TASK MATERIAL:
....................

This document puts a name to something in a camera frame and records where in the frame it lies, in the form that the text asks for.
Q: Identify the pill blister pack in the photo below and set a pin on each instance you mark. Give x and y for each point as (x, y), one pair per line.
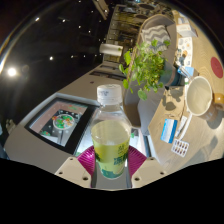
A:
(180, 147)

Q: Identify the tan ceramic mug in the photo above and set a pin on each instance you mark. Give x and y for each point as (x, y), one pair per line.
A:
(200, 96)

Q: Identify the small white tube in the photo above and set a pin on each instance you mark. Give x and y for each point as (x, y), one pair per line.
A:
(181, 126)

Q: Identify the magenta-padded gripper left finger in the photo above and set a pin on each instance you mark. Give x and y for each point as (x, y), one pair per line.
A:
(71, 170)

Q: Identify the grey curved sofa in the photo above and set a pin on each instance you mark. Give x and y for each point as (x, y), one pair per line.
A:
(133, 106)

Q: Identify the green potted plant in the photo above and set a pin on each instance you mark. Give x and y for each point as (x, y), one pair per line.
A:
(146, 66)

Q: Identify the clear bottle with green label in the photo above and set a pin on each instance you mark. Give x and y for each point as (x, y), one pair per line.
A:
(110, 146)

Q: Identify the small blue and white box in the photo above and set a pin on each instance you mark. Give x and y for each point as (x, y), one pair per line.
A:
(186, 71)

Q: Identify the flat round red coaster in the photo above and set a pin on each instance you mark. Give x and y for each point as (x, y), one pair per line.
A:
(216, 66)

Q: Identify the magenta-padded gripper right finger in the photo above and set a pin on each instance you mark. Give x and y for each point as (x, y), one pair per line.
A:
(150, 170)

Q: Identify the flat blue box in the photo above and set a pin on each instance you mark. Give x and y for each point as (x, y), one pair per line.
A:
(168, 131)

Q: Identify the grey chevron cushion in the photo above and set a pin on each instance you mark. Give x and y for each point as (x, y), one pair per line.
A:
(155, 35)

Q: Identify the group of ceiling lights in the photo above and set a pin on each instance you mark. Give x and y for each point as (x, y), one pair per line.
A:
(12, 71)

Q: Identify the white printed paper sheet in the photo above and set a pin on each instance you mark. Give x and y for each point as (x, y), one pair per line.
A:
(185, 50)

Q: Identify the window with festive stickers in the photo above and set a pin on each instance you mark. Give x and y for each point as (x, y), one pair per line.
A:
(60, 123)

....................

WHAT YOU WILL DO:
Only the line containing "Q: Identify the flat round" and the lines after it, through the end of the data, should be copied, exactly as they are.

SOLVED PROBLEM:
Q: Identify the flat round red coaster in the photo above and set a pin on each instance you mark. Give x and y for each point as (x, y), one pair per line.
A:
(216, 66)

Q: Identify the magenta-padded gripper right finger in the photo above and set a pin on each instance you mark. Give x and y for each point as (x, y), one pair per line.
A:
(150, 170)

Q: Identify the flat blue box in the photo above and set a pin on each instance you mark. Give x and y for each point as (x, y), one pair per line.
A:
(168, 131)

Q: Identify the grey chevron cushion in the photo above and set a pin on each instance you mark. Give x and y for each point as (x, y), one pair per line.
A:
(155, 35)

Q: Identify the group of ceiling lights in the photo above and set a pin on each instance you mark. Give x and y for each point as (x, y), one pair per line.
A:
(12, 71)

Q: Identify the white printed paper sheet in the photo above and set a pin on each instance you mark. Give x and y for each point as (x, y), one pair per line.
A:
(185, 50)

Q: Identify the window with festive stickers in the photo above and set a pin on each instance you mark. Give x and y for each point as (x, y), one pair per line.
A:
(60, 123)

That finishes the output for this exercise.